A copy of this mask in plaster is in the office of the National Portrait Gallery, in Great George Street, Westminster; and a wax mask, resembling it strongly, although not identical with it, is to be seen in the British Museum. This latter, which is broken in several places, lacks the familiar wart above the right eyebrow. There is no record of either of these casts in either institution, and the authorities and experts of both have no knowledge as to how and when they found their way to their present resting-places.

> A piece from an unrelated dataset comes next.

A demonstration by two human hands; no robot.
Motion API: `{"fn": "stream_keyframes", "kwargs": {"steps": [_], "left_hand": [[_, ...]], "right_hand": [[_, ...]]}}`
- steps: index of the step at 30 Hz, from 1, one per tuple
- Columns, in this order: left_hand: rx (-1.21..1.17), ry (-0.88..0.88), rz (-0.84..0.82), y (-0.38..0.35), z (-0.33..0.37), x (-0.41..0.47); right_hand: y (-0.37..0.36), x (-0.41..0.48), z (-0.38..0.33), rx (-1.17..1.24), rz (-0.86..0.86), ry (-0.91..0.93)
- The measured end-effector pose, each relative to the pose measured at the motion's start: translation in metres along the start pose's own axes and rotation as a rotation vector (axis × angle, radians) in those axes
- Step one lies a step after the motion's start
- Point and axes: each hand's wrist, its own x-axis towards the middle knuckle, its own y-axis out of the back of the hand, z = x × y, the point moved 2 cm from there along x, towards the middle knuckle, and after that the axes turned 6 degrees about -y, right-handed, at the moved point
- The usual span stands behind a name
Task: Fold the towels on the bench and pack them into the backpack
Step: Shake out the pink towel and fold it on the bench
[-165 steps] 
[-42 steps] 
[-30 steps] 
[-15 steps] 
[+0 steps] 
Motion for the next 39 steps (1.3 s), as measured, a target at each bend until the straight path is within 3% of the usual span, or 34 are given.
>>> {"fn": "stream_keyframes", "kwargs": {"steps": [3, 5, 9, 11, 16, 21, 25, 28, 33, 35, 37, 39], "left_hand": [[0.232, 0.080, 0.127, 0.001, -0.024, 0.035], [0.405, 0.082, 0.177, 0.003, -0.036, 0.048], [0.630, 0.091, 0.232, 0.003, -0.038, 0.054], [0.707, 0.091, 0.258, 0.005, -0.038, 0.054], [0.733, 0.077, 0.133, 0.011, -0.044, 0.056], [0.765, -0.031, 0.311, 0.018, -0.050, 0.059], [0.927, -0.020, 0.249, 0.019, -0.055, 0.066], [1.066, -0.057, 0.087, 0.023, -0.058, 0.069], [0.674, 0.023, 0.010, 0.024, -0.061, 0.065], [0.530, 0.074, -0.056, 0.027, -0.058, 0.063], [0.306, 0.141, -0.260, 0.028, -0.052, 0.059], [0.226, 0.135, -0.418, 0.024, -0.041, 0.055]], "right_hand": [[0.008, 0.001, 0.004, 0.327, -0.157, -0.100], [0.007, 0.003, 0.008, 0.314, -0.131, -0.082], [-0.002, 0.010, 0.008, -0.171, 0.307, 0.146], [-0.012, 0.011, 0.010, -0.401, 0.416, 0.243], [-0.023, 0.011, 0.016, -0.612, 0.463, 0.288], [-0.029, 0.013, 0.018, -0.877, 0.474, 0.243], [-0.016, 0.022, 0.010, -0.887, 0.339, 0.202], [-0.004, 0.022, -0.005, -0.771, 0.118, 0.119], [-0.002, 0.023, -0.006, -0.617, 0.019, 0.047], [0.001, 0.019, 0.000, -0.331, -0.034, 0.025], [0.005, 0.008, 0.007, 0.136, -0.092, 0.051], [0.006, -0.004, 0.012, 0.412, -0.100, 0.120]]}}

Rev. Mark Xoble, in his House of Cromwell, however, said that the representative in London of Ferdinand II., of Tuscany, bribed an attendant of Cromwell to permit him to take in secret “a mask of the Protector in plaster of Paris, which was done only a few moments after his Highness’s dissolution.” “A cast from this mould,” he added, “is now in the Florentine Gallery. It is either of bronze, with a brassy hue, or stained to give it that appearance.” Elsewhere Mr. Noble said, writing in 1737, that “the baronial family of Russell are in possession of a wax mask of Oliver, which is supposed to have been taken off while he was living.” After a careful study of all the Florentine galleries in the winter of 1892-93, 1 failed to find this copy of the Cromwell mask or any record of its ever having existed there, although the Pitti Palace contains an original portrait of Cromwell from life by Sir Peter Lely, which was presented by the Protector to this same Grand Duke Ferdinand II.